Your average Macbook has a retina display, which is Apple's way of saying "very high PPI", and if you've got one of those, we recommend you build on that.

Note that we recommend against capturing media from external monitors. External monitors are typically larger so even if they're a top of the line 4k monitor, the PPI can be relatively small. You will notice "graininess" when capturing on relatively low PPI monitors.

Doing some manual uploads of high PPI media? Tours can get "heavy" when uploading extremely high fidelity files, and if you start to notice that, here are a couple links to some free image compressors and PNG -> JPEG convertors

Resizing.app

Optimizilla

CompressNow

PNG2JPG

CloudConvert

3. Edit some of the screen data to make it look nice (optional)

Your demo data can be a little messy at times. Luckily there are a few Chrome extensions that help with this.

Content Edit & Blur - great for blurring sensitive data

Site Editor - great for editing images

Tourial (duh again) - great for editing text (soon to be adding the rest of those editing capabilities too)

DON'T's

1. Don't use CMD + Shift + 4 or crop the screen in order to grab it

I know we're beating a dead horse here. But to reiterate, this will give you inconsistent screen transitions, and it will look choppy when users transition between screens.

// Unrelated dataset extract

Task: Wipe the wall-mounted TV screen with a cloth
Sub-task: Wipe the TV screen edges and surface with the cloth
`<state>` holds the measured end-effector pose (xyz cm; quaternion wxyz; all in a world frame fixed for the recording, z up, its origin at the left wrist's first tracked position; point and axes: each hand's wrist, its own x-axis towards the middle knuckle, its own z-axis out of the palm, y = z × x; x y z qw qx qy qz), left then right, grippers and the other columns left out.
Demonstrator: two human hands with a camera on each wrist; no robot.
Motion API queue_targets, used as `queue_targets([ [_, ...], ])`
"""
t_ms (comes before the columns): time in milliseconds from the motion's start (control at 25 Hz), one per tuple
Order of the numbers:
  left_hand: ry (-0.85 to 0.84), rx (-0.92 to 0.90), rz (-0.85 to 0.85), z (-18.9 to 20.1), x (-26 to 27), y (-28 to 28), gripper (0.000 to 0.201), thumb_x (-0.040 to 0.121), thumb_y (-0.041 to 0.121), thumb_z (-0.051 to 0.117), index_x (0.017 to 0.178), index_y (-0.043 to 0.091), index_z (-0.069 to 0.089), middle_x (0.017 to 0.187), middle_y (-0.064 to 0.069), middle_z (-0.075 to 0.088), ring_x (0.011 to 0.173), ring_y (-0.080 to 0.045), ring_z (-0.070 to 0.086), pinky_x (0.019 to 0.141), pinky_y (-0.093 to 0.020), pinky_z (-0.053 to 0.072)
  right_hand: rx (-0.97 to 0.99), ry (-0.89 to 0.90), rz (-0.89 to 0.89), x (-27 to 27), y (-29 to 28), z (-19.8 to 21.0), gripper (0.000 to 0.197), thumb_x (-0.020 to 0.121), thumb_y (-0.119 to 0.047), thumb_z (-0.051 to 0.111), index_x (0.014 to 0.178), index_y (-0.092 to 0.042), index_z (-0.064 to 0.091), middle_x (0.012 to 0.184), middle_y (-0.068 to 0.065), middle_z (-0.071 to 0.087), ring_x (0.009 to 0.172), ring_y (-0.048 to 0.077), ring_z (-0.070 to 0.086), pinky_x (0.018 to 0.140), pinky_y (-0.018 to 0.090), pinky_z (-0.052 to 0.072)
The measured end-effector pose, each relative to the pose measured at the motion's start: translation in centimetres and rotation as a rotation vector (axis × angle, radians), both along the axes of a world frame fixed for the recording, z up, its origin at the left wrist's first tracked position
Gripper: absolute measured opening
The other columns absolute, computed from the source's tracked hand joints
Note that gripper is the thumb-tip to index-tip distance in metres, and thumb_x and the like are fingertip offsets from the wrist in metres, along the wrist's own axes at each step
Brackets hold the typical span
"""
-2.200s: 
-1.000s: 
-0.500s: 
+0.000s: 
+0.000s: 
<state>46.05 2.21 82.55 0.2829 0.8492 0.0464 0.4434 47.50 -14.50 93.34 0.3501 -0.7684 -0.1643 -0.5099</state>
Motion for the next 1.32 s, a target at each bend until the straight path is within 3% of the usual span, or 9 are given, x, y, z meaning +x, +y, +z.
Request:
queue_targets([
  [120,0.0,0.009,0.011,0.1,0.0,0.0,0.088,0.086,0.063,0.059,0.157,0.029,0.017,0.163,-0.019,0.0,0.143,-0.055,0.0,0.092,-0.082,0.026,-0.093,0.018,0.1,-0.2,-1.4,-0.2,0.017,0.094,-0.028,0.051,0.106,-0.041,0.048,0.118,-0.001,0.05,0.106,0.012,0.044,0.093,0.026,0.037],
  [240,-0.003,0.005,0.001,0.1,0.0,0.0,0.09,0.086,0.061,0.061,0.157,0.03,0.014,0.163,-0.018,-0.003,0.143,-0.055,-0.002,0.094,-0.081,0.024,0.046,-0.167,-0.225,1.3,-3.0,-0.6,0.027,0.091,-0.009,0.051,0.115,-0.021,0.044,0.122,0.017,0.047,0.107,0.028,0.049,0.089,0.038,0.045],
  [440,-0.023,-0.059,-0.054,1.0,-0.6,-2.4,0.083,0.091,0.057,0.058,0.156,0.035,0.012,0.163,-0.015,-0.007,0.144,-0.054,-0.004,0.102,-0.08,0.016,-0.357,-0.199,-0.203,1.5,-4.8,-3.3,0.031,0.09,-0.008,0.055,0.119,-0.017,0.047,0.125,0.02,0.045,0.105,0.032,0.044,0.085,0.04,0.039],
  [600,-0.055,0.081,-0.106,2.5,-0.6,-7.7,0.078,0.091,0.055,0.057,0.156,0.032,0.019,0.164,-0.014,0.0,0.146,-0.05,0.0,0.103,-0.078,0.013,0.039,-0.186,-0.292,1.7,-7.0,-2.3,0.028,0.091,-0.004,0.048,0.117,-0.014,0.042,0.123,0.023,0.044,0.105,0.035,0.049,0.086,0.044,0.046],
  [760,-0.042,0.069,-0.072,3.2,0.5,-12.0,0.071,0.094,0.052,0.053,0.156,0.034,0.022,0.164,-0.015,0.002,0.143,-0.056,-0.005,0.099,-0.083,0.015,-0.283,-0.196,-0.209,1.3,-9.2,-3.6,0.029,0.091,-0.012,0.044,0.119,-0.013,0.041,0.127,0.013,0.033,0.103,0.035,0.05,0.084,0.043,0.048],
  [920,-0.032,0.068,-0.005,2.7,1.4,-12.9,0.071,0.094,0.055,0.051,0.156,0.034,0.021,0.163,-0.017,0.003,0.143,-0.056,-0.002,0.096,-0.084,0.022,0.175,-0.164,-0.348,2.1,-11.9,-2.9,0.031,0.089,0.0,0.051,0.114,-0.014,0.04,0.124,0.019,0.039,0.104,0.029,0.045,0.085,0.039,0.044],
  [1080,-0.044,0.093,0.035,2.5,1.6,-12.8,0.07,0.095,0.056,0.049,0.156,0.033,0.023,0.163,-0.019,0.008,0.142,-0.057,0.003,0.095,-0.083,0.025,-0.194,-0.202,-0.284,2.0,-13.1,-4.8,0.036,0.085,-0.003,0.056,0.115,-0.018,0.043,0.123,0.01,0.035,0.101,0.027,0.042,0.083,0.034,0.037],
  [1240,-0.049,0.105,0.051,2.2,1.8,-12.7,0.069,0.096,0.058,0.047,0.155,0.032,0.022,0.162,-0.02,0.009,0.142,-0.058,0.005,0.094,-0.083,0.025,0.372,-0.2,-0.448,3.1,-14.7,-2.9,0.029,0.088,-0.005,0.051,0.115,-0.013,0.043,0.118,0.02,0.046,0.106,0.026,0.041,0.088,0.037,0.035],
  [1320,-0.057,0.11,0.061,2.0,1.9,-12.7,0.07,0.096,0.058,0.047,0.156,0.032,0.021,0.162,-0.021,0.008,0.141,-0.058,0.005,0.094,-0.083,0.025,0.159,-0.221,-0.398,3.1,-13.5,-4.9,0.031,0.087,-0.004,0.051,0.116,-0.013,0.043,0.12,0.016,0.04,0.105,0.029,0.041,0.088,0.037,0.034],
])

Unless you're maestro at screen clipping and can guarantee perfect dimensions each time, use a chrome extension.

2. Don't zoom out before taking the screenshot

Zooming out to 90% or 80% because you want to show some data down below? Don't. Take your screenshots at 100% zoom from your browser.

If you want the whole page's data, take a full page screenshot, and then add scrolling effects in Tourial to navigate your user through the entire page. It'll make for an incredible experience too at the end of the day.